Exercise brief: When you reach the line with "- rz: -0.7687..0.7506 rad" in the listing below, transcribe it and each line after it up to and including the line with "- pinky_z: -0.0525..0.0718", exactly and with nothing else.

Data extracts:

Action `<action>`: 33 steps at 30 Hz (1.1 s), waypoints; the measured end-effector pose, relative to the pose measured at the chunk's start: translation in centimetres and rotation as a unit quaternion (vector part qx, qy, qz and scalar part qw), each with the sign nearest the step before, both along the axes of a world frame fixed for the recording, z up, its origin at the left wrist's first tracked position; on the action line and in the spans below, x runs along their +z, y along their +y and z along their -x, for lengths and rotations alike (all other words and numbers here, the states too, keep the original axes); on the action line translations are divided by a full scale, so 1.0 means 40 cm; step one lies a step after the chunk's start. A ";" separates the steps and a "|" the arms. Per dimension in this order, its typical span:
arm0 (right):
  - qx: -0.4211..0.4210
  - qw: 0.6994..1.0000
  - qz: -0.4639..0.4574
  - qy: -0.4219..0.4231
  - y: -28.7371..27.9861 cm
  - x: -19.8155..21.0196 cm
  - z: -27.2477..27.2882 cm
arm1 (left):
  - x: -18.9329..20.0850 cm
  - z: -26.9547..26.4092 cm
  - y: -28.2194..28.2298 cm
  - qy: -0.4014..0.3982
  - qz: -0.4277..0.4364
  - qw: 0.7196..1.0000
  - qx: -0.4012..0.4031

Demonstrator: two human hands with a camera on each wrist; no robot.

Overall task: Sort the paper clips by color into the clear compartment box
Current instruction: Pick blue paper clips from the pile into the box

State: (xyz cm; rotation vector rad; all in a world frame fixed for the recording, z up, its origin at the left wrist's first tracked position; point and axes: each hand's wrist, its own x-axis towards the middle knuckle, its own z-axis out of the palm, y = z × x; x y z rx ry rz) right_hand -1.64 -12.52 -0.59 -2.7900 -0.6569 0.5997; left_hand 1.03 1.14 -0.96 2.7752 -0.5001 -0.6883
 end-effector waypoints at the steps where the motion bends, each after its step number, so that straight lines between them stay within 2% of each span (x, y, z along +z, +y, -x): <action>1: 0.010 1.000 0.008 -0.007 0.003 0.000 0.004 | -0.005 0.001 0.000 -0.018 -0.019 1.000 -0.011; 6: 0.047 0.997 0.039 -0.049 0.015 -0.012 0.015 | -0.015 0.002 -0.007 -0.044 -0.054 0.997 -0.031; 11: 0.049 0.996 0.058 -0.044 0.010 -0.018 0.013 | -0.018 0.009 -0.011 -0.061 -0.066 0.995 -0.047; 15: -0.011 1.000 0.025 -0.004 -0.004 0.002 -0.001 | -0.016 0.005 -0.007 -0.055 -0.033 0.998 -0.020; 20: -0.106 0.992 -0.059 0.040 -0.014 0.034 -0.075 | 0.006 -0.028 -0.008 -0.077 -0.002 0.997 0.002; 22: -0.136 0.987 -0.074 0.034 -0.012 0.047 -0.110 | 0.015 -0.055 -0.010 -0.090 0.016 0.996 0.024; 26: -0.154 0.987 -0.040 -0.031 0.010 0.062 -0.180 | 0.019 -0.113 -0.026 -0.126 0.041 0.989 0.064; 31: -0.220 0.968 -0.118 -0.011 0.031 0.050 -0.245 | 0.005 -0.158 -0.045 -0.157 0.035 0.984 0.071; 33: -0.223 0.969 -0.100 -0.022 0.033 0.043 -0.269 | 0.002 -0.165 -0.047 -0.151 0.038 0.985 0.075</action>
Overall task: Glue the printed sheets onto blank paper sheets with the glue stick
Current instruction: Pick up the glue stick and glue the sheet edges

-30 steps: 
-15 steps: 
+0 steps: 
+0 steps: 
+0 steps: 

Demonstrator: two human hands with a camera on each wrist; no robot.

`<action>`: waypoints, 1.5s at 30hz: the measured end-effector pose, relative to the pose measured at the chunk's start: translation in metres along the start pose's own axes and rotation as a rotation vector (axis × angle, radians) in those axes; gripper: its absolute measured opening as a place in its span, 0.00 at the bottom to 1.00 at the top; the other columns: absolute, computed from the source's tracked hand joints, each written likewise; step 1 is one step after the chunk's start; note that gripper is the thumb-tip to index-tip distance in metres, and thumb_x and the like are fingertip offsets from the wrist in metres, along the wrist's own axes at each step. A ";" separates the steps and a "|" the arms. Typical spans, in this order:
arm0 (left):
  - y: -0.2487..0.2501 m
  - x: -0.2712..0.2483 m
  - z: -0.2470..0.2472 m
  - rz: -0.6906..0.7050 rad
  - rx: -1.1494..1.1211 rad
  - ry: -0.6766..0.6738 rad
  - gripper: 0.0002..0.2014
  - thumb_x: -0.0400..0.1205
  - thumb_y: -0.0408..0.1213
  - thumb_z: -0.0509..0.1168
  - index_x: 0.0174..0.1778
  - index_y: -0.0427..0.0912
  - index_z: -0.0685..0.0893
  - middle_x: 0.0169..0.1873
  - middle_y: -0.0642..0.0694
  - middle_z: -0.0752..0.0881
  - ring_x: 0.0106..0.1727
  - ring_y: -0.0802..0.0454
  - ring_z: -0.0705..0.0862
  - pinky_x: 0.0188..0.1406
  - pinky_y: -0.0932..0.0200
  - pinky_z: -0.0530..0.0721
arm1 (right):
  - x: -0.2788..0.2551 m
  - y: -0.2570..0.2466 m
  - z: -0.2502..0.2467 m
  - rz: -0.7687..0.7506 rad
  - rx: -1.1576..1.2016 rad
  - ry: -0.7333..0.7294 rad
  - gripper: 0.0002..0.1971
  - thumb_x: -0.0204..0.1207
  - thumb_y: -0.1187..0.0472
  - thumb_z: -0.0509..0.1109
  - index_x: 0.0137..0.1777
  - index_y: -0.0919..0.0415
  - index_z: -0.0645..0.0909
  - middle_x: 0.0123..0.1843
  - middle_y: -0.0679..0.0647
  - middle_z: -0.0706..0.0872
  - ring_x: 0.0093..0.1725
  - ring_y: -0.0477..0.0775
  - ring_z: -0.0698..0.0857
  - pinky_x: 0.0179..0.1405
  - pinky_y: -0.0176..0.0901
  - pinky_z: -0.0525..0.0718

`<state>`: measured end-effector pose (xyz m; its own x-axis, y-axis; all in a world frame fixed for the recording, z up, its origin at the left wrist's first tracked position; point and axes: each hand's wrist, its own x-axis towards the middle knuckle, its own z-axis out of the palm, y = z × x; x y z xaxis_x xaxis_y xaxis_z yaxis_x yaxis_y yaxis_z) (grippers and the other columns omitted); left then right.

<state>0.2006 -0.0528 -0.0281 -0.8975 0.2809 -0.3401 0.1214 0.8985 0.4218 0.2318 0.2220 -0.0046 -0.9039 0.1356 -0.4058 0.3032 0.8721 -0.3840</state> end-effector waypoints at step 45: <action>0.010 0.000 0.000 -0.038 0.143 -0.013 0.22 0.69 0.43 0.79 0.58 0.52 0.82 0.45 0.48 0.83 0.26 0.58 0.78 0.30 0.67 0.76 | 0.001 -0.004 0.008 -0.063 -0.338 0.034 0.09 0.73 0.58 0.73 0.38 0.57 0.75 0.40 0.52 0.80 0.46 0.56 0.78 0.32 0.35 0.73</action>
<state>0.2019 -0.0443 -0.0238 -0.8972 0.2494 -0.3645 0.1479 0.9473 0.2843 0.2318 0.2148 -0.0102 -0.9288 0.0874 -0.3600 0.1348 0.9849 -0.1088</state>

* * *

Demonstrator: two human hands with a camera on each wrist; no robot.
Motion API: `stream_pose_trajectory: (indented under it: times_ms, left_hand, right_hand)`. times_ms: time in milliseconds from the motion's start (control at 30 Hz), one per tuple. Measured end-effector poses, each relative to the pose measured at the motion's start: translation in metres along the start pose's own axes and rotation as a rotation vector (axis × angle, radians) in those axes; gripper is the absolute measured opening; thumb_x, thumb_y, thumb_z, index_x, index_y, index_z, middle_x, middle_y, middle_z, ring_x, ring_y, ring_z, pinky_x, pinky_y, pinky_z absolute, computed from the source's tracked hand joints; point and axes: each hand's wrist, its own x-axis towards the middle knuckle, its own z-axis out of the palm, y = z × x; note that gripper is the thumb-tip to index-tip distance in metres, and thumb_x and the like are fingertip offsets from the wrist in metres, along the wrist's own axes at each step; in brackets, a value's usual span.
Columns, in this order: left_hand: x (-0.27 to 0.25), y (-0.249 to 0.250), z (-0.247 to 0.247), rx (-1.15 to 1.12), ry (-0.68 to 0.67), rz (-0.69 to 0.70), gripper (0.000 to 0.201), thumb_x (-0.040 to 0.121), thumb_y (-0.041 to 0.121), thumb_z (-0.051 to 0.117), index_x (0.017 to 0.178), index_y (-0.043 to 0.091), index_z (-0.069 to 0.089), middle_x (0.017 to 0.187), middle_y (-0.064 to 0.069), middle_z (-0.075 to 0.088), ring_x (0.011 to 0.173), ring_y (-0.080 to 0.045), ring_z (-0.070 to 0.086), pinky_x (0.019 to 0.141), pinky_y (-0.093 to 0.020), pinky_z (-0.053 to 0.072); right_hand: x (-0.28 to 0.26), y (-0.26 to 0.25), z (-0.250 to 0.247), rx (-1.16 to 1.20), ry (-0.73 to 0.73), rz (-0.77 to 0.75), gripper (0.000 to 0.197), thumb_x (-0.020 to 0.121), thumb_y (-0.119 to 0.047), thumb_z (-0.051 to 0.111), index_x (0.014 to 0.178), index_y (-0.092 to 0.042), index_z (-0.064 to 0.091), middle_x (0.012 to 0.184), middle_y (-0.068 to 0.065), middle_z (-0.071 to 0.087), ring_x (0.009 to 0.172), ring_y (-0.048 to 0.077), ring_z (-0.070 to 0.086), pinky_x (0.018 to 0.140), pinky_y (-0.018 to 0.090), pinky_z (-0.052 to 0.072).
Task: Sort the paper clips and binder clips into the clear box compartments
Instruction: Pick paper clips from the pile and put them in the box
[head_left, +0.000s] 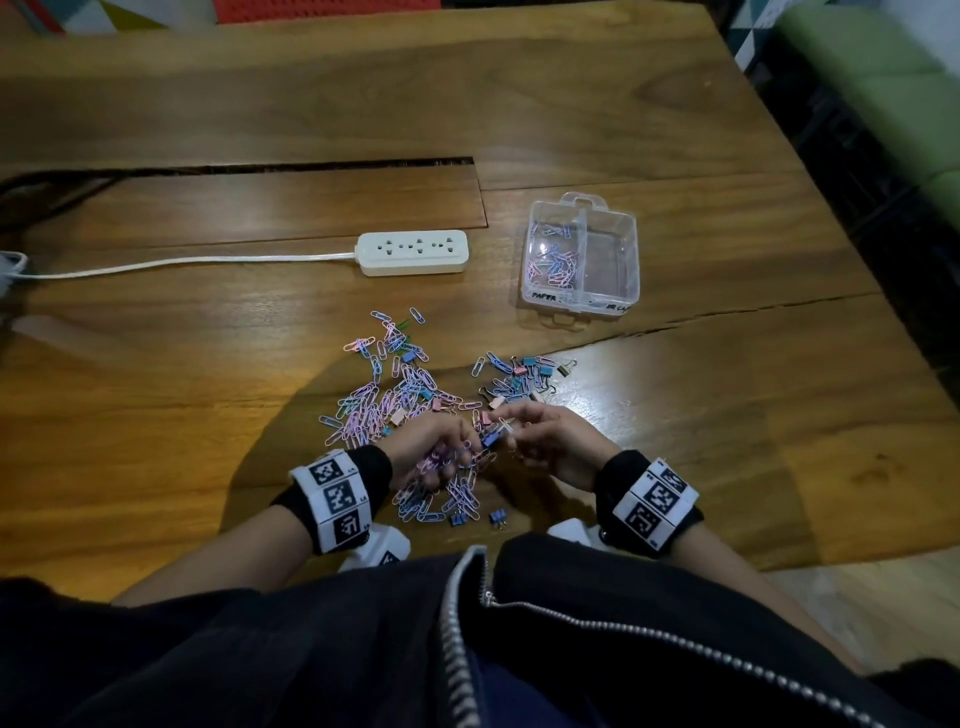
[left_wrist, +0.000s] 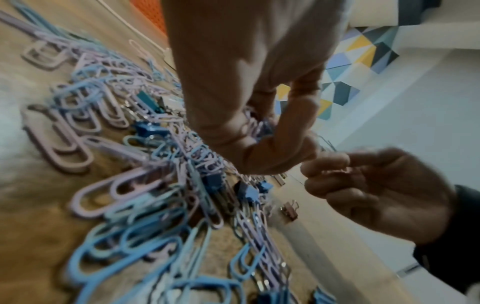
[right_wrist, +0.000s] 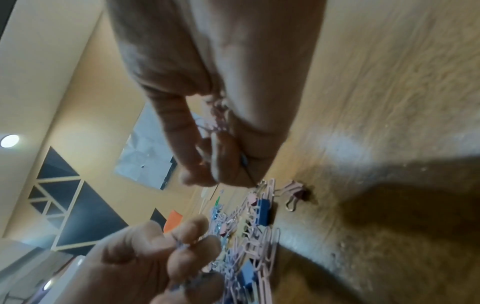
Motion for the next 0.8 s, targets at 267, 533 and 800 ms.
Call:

Finished exercise:
  - rz: -0.7687..0.7506 rad
  - rx: -1.1576..1.2016 rad
  - ry: -0.7333..0.7294 rad
  - gripper: 0.0002..0.1971
  - thumb_x: -0.0204..0.1207
  - thumb_y: -0.1187..0.0472
  - thumb_z: -0.0509..0.1109
  - index_x: 0.0137..0.1777
  - index_y: -0.0919..0.0415
  - index_z: -0.0645..0.0909
  - middle_x: 0.0123..0.1843
  - middle_y: -0.0679..0.0647
  - middle_z: -0.0706..0.0872
  - ring_x: 0.0093..0.1725
  - ring_y: -0.0477..0.0775
  - ring_z: -0.0698..0.0857
  - pinky_x: 0.0179..0.1405
  - pinky_y: -0.0176..0.0901
  - pinky_z: -0.0525..0.0718

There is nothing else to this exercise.